## Exercise brief:
Return, exactly and in full, the lines of the records below starting at the one with "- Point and" and ending at the one with "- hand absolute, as", and no other lines.

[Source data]
•••

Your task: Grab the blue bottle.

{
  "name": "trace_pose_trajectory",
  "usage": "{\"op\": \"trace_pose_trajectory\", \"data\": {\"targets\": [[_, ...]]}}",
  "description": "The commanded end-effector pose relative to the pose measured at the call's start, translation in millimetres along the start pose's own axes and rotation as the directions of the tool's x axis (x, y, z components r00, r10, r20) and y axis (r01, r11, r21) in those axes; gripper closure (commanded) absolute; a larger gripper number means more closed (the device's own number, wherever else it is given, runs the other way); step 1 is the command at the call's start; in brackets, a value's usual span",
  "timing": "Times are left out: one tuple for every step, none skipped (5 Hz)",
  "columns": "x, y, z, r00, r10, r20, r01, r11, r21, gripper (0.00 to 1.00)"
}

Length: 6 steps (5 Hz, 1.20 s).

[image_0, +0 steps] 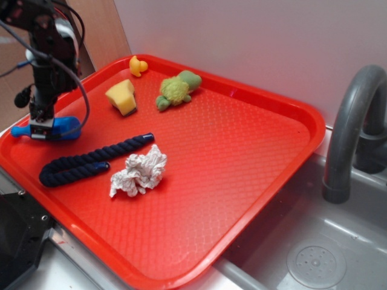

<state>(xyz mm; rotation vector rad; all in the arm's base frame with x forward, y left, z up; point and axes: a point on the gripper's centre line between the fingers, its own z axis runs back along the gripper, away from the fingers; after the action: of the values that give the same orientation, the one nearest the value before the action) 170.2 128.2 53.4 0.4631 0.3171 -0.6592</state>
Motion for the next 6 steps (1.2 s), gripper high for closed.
{"op": "trace_pose_trajectory", "data": {"targets": [[3, -5, -15, 0.996, -0.065, -0.063, 0.058, 0.993, -0.106, 0.00], [7, -8, -16, 0.996, -0.066, -0.058, 0.059, 0.990, -0.125, 1.00], [9, -11, -17, 0.998, -0.052, -0.021, 0.049, 0.988, -0.147, 1.00], [8, -6, -5, 0.999, 0.018, 0.031, -0.012, 0.988, -0.155, 1.00], [7, 9, 43, 0.943, 0.314, 0.107, -0.290, 0.937, -0.197, 1.00], [12, 6, 94, 0.794, 0.582, 0.174, -0.530, 0.804, -0.271, 1.00]]}}
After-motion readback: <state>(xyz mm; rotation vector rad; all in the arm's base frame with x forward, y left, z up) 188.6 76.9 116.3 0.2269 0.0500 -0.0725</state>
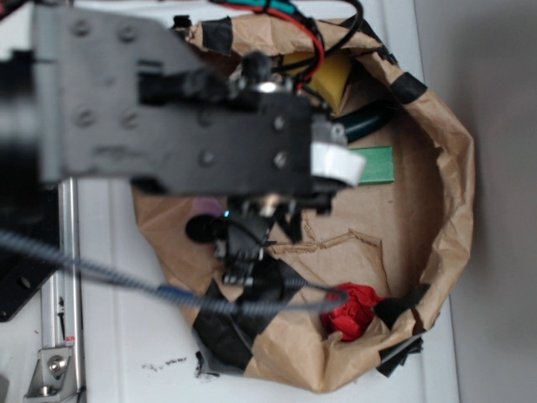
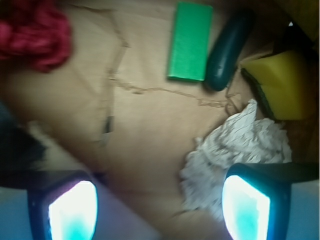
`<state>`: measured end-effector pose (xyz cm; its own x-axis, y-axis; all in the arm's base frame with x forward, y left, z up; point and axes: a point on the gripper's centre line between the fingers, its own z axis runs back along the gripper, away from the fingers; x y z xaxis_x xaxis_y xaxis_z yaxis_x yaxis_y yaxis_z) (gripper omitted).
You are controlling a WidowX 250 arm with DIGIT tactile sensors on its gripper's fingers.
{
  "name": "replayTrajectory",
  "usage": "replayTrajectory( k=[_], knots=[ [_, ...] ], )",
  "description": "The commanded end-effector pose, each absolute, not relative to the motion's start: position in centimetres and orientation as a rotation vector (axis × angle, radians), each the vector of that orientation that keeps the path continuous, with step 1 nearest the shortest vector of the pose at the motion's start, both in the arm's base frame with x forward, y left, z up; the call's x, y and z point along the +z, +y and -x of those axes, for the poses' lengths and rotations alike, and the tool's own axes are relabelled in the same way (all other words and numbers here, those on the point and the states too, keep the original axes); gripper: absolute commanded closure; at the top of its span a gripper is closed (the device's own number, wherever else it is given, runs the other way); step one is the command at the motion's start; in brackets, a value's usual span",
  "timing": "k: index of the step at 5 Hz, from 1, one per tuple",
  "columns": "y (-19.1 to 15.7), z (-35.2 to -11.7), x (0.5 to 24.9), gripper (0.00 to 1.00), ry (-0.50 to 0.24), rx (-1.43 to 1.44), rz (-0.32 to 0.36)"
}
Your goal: Grab the white paper.
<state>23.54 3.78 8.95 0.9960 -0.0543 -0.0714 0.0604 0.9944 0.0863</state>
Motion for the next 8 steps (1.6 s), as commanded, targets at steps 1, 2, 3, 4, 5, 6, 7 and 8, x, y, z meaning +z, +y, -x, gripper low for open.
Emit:
replayTrajectory(
  k=[1, 2, 3, 4, 5, 6, 7, 8],
  knots=[
    [4.3, -23.8, 9.6, 0.00, 0.036, -0.054, -0.095],
    [4.3, -23.8, 9.6, 0.00, 0.036, -0.054, -0.095],
    [6.1, -24.7, 4.8, 0.00, 0.087, -0.038, -0.206],
    [7.9, -24.4, 2.7, 0.00, 0.130, -0.012, -0.210],
    [7.8, -23.3, 3.3, 0.00, 0.120, -0.029, -0.181],
    [8.3, -22.2, 2.9, 0.00, 0.130, -0.018, -0.210],
    [9.0, -21.5, 1.7, 0.28, 0.145, 0.010, -0.255],
    [8.9, -21.2, 1.6, 1.00, 0.142, 0.022, -0.275]
  ],
)
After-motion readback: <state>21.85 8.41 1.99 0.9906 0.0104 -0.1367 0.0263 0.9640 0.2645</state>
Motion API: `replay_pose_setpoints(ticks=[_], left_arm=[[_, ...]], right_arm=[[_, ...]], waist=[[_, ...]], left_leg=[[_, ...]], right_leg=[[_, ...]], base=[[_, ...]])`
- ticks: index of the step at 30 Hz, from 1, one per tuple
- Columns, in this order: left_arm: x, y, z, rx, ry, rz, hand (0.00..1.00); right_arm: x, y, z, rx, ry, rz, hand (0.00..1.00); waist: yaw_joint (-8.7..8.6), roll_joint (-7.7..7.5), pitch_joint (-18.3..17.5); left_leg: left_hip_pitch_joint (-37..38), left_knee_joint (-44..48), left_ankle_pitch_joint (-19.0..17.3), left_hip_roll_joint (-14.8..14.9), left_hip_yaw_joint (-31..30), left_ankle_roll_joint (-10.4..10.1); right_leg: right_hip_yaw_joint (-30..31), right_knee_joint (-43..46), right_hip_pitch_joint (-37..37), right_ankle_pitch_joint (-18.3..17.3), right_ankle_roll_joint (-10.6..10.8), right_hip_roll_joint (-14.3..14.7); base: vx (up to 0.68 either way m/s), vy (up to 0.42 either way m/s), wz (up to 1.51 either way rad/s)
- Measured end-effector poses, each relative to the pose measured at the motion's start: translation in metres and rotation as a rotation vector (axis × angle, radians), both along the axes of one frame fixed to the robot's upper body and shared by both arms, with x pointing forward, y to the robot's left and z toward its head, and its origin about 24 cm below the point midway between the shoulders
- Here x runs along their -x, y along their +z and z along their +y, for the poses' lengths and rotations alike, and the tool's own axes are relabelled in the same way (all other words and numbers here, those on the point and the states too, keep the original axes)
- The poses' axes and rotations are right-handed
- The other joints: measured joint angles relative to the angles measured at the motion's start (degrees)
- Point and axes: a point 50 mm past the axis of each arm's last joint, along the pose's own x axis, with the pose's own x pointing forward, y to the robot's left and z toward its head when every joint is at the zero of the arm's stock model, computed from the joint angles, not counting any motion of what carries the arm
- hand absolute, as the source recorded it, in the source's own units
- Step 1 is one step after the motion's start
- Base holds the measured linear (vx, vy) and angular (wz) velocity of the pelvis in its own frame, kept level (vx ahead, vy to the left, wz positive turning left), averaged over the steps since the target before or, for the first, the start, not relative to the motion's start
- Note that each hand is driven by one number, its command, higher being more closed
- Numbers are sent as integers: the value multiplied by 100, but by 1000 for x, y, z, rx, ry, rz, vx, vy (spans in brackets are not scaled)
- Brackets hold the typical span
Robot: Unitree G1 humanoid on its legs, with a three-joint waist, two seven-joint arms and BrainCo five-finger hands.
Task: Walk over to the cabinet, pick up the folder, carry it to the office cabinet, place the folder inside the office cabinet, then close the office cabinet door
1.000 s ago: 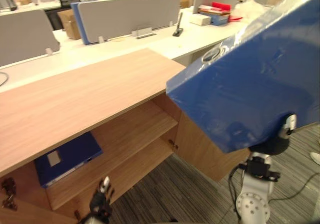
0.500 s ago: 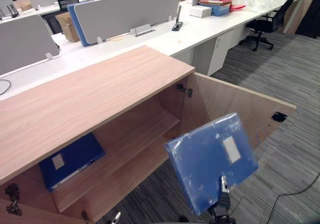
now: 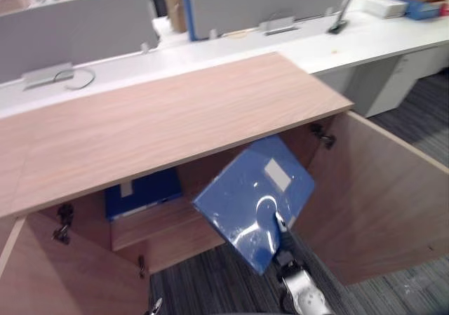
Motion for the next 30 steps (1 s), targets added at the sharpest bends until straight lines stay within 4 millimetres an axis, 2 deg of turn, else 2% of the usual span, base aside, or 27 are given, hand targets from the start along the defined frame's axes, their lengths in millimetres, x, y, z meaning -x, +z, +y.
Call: replay_pose_setpoints(ticks=[1,3,4,5,7,8,10,12,13,15,16,18,19,22,26,30], left_arm=[[-2,0,2,-3,19,-4,0],[-4,1,3,-9,21,-6,0],[-7,1,3,-8,17,-11,0],[-8,2,4,-11,16,-15,0],[-19,7,13,-46,13,-49,0],[-21,8,16,-57,15,-54,0],[-23,11,24,-85,21,-61,0],[-25,14,32,-107,46,-81,0],[-26,15,33,-111,52,-82,0],[-29,17,35,-115,89,-100,0],[-30,17,35,-114,95,-101,0],[-34,18,35,-107,119,-115,0],[-35,18,36,-107,125,-117,0],[-38,20,38,-115,156,-128,0],[-40,20,37,-119,166,-111,0],[-55,22,34,-117,143,-134,0]], right_arm=[[-13,8,1,4,-4,-26,100],[-29,22,2,7,-20,-75,100],[-44,35,-3,4,-49,-122,100],[-52,42,-5,4,-66,-145,100],[-80,73,-17,-7,-152,-236,100],[-87,81,-20,-21,-176,-254,100],[-105,105,-29,-84,-254,-316,100],[-127,143,-39,-222,-360,-416,100],[-132,153,-43,-257,-387,-441,100],[-148,194,-58,-342,-498,-531,100],[-150,202,-64,-358,-524,-550,100],[-159,239,-90,-451,-651,-606,100],[-161,247,-96,-481,-683,-613,100],[-167,292,-124,-623,-808,-615,100],[-176,330,-115,-671,-778,-560,100],[-187,360,-93,-551,-659,-523,100]], waist=[[52,7,155],[92,1,369],[88,7,491],[85,12,526],[80,8,794],[93,13,856],[103,26,998],[108,22,1146],[111,32,1168],[156,43,1335],[178,43,1363],[242,102,1456],[254,108,1461],[271,227,1575],[301,253,1610],[426,296,1693]], left_leg=[[-324,553,-128,123,-199,79],[-818,1259,-224,175,-512,163],[-1213,1645,-351,114,-784,168],[-1404,1793,-429,66,-860,164],[-2010,2391,-705,-144,-1121,197],[-2133,2510,-774,-165,-1147,200],[-2474,2836,-985,-310,-1299,222],[-3038,3389,-1197,-483,-1392,267],[-3202,3534,-1237,-519,-1415,284],[-3739,4022,-1373,-616,-1443,324],[-3868,4131,-1398,-646,-1444,340],[-4366,4532,-1462,-749,-1497,398],[-4483,4599,-1467,-785,-1521,395],[-5012,4928,-1495,-951,-1691,425],[-5426,5207,-1495,-997,-1747,425],[-5769,5418,-1455,-1041,-1884,373]], right_leg=[[-227,141,-31,-1,-1,-9],[-442,534,-240,-110,-43,-98],[-622,1094,-611,-354,-2,-294],[-680,1352,-806,-475,14,-397],[-784,2188,-1355,-885,71,-772],[-813,2344,-1474,-957,75,-845],[-852,2812,-1774,-1185,131,-1069],[-834,3512,-2329,-1414,183,-1396],[-823,3662,-2479,-1454,174,-1460],[-710,4181,-3017,-1566,194,-1643],[-681,4295,-3142,-1604,191,-1698],[-599,4663,-3601,-1680,224,-1848],[-593,4732,-3703,-1701,225,-1893],[-591,5072,-4128,-1758,242,-2059],[-558,5408,-4527,-1790,182,-2152],[-584,5660,-4811,-1839,100,-2178]], base=[[60,-29,58],[-19,23,52],[-65,64,59],[-77,90,70],[-100,136,66],[-135,170,56],[-123,136,46],[-140,112,41],[-159,100,32],[-161,93,21],[-165,96,17],[-158,92,19],[-143,74,29],[-132,50,28],[-96,29,12],[-68,-5,11]])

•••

## Exercise answer:
- Point and axes: a point 50 mm past the axis of each arm's last joint, along the pose's own x axis, with the pose's own x pointing forward, y to the robot's left and z toward its head when every joint is at the zero of the arm's stock model, computed from the joint angles, not counting any motion of what carries the arm
- hand absolute, as the source recorded it, in the source's own units

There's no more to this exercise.